[Source records]

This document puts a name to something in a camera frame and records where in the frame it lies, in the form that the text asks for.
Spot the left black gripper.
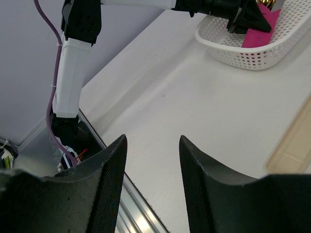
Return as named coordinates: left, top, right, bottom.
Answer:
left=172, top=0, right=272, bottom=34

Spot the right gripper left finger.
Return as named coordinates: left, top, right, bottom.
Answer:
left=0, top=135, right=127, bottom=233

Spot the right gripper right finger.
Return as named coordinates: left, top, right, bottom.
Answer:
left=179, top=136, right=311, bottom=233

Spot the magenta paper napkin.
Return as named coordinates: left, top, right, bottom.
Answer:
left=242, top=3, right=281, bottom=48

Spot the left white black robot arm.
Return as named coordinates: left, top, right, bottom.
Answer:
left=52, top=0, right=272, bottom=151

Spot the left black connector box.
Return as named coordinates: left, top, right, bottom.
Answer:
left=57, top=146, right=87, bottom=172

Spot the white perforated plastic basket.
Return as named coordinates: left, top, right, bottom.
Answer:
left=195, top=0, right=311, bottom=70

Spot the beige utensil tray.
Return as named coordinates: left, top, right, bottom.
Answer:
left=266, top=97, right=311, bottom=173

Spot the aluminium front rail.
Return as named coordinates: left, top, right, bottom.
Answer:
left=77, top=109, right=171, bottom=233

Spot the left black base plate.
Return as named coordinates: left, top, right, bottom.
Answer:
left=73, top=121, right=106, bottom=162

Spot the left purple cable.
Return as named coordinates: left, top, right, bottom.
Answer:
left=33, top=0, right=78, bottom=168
---
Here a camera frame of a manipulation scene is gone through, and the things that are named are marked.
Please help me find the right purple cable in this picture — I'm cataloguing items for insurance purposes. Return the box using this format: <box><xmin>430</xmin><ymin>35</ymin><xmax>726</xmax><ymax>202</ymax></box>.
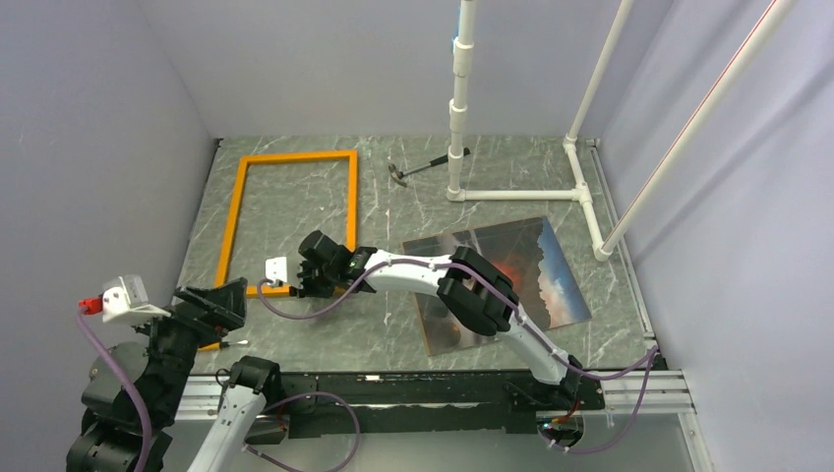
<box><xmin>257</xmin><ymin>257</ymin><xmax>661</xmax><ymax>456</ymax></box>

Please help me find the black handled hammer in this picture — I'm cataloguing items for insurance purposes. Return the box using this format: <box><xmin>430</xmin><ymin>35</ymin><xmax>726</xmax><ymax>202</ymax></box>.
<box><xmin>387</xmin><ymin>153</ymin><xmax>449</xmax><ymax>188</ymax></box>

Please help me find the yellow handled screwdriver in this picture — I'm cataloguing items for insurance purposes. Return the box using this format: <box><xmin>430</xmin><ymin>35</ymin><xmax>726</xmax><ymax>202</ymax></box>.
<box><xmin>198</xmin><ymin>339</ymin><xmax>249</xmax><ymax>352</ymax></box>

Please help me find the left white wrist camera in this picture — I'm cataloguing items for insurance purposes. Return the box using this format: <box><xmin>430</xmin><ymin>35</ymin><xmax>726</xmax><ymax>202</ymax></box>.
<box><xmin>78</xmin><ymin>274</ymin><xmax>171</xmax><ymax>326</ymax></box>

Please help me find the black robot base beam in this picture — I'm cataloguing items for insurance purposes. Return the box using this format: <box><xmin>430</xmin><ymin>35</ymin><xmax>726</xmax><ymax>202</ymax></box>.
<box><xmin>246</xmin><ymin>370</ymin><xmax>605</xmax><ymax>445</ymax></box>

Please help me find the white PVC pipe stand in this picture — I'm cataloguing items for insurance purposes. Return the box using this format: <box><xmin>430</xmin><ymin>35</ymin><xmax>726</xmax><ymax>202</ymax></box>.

# GOAL OF THE EXERCISE
How many of the lines in the data above carry the word "robot"? Say the number and nothing else.

# RESPONSE BELOW
2